[Opening INPUT section]

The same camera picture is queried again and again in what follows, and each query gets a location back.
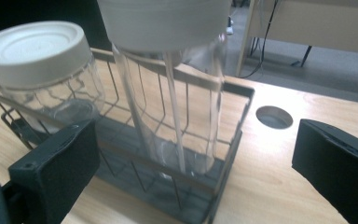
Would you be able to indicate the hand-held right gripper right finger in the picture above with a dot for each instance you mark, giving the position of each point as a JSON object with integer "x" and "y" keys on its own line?
{"x": 338, "y": 161}

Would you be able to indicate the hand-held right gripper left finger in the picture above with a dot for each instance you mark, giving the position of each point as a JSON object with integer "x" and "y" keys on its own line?
{"x": 65, "y": 161}

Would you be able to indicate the clear jar with white lid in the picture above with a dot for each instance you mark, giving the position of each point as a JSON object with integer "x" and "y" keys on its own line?
{"x": 34, "y": 53}

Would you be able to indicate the clear bottle with grey cap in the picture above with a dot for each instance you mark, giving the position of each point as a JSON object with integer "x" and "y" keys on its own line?
{"x": 161, "y": 21}

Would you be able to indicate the light wooden desk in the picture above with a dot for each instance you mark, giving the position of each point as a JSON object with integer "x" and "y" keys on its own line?
{"x": 323, "y": 28}

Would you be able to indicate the small white object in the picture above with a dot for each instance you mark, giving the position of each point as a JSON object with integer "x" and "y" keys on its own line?
{"x": 230, "y": 28}

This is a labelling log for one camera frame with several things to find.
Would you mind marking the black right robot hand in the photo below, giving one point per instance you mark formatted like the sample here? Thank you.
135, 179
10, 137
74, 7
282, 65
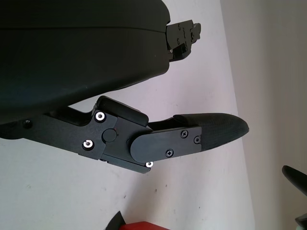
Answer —
296, 176

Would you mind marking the black tape strip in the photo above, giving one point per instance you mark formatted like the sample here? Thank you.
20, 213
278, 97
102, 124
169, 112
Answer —
116, 222

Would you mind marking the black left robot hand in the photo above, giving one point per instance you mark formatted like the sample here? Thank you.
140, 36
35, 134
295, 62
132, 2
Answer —
84, 55

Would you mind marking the red wooden cube block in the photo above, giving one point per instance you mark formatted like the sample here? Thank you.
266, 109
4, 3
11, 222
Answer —
139, 226

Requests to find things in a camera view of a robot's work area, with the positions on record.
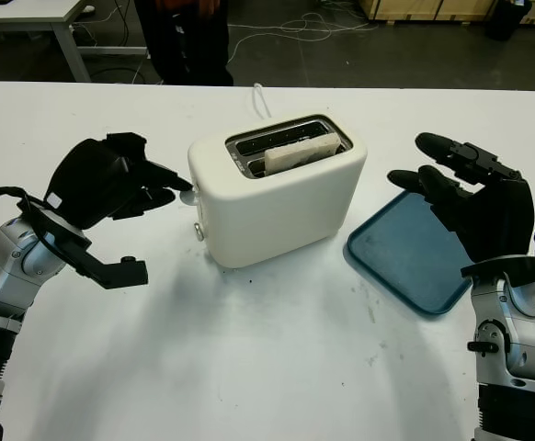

[Closing INPUT section]

AIM OF THE EXERCISE -
Could all the data above be given again exactly, leaving out its images?

ANSWER FOR THIS EXERCISE -
The same camera picture is queried again and again in what follows, and each query gets a location back.
Would you be able to indicate the hand-held right gripper right finger in the picture above with a dot for each instance you mark, giving the position of each point as a JSON object with integer "x" and "y" keys on its own line?
{"x": 338, "y": 161}

Would you be able to indicate the hand-held right gripper left finger in the picture above with a dot for each instance you mark, giving the position of each point as a JSON object with integer "x" and "y" keys on its own line?
{"x": 65, "y": 161}

Would you be able to indicate the clear jar with white lid in the picture above with a dot for each instance you mark, giving the position of each point as a JSON object with integer "x" and "y" keys on its own line?
{"x": 34, "y": 53}

Would you be able to indicate the clear bottle with grey cap in the picture above with a dot for each instance you mark, giving the position of each point as a JSON object with integer "x" and "y" keys on its own line?
{"x": 161, "y": 21}

Would you be able to indicate the light wooden desk in the picture above with a dot for each instance you mark, giving the position of each point as a JSON object with integer "x" and "y" keys on its own line?
{"x": 323, "y": 28}

Would you be able to indicate the small white object in the picture above with a dot for each instance you mark, giving the position of each point as a JSON object with integer "x" and "y" keys on its own line?
{"x": 230, "y": 28}

This is a labelling log for one camera frame with several things to find.
Would you mind marking the black right robot hand in the photo below, giving one point per instance you mark formatted like the sample here? Thank you.
135, 179
10, 137
74, 7
282, 65
Answer —
296, 176

Would you mind marking the black tape strip in the photo above, giving one point per instance you mark formatted like the sample here? Thank you.
20, 213
278, 97
102, 124
169, 112
Answer —
116, 222

Would you mind marking the black left robot hand in the photo above, giving one point per instance you mark formatted like the sample here? Thank you.
140, 36
35, 134
295, 62
132, 2
Answer —
84, 55

Would you mind marking the red wooden cube block in the photo above, giving one point per instance you mark formatted like the sample here? Thank you.
266, 109
4, 3
11, 222
Answer —
139, 226

Requests to find things in a camera view of a robot's work area, with the positions on record.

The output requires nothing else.